WHAT TO PRODUCE: From the listing below, retype exactly the line holding "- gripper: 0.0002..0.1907", the line holding "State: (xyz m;", and the lines between them; skip everything else.

EXERCISE DATA:
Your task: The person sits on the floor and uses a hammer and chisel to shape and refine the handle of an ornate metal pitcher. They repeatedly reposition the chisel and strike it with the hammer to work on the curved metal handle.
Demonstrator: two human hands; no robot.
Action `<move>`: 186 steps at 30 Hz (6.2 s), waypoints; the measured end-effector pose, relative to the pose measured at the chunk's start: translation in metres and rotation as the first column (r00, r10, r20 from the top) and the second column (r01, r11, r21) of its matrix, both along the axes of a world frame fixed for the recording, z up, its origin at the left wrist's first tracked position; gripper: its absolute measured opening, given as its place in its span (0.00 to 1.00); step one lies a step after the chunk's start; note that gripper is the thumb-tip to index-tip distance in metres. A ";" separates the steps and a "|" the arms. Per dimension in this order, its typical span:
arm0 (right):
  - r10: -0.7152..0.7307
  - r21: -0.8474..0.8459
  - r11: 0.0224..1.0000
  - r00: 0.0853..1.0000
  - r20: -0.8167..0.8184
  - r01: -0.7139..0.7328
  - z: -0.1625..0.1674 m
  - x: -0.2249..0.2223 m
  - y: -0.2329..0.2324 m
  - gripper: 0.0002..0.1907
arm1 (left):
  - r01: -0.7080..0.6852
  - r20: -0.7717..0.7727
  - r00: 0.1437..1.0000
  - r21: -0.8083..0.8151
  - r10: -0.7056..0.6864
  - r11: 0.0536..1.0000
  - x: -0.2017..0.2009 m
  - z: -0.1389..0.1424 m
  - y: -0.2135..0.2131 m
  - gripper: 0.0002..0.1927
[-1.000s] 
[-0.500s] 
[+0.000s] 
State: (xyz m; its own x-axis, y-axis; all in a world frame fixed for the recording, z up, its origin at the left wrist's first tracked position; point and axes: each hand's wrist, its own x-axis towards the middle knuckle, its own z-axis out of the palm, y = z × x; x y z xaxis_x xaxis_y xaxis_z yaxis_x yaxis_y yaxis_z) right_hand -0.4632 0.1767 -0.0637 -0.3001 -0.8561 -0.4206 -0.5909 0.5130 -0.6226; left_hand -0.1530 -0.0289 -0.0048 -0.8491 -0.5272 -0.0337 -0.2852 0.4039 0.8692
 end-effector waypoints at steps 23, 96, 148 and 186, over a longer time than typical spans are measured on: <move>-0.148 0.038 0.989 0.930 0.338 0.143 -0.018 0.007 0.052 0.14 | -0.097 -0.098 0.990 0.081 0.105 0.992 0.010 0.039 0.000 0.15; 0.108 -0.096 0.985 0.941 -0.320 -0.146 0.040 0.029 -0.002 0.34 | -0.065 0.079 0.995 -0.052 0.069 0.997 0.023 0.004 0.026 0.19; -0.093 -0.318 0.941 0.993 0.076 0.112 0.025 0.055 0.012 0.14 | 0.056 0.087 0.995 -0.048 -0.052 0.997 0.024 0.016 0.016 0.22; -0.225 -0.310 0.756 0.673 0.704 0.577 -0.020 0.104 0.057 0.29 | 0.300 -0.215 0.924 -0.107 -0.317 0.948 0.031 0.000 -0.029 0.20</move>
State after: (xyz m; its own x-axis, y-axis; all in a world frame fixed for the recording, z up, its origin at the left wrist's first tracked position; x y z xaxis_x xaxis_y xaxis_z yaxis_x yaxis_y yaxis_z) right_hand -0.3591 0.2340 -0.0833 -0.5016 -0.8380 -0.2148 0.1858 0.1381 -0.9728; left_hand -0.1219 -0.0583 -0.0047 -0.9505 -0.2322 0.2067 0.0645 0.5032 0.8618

TASK RESPONSE:
  - gripper: 0.0002..0.1907
arm1 (left):
  - r01: -0.7080..0.6852
  - r20: -0.7717..0.7727
  - r00: 0.1437..1.0000
  - r21: -0.8083..0.8151
  - r10: -0.7056..0.6864
  - r11: 0.0536..1.0000
  - x: -0.2017..0.2009 m
  - z: -0.1389..0.1424 m
  - y: -0.2135..0.2131 m
  - gripper: 0.0002..0.1927
[-1.000s] 
[-0.500s] 
[+0.000s] 
State: (xyz m; its own x-axis, y-axis; all in a world frame fixed for the recording, z up, its origin at the left wrist's first tracked position; point and axes: each hand's wrist, its own x-axis towards the middle knuckle, its own z-axis out of the palm, y = z × x; x y z xaxis_x xaxis_y xaxis_z yaxis_x yaxis_y yaxis_z) right_hand -0.4632 0.1767 -0.0637 -0.3001 -0.8561 -0.4206 -0.5909 0.5130 -0.6226; left_hand -0.1530 -0.0289 -0.0048 -0.8491 -0.5272 -0.0337 -0.2852 0.4039 0.8692

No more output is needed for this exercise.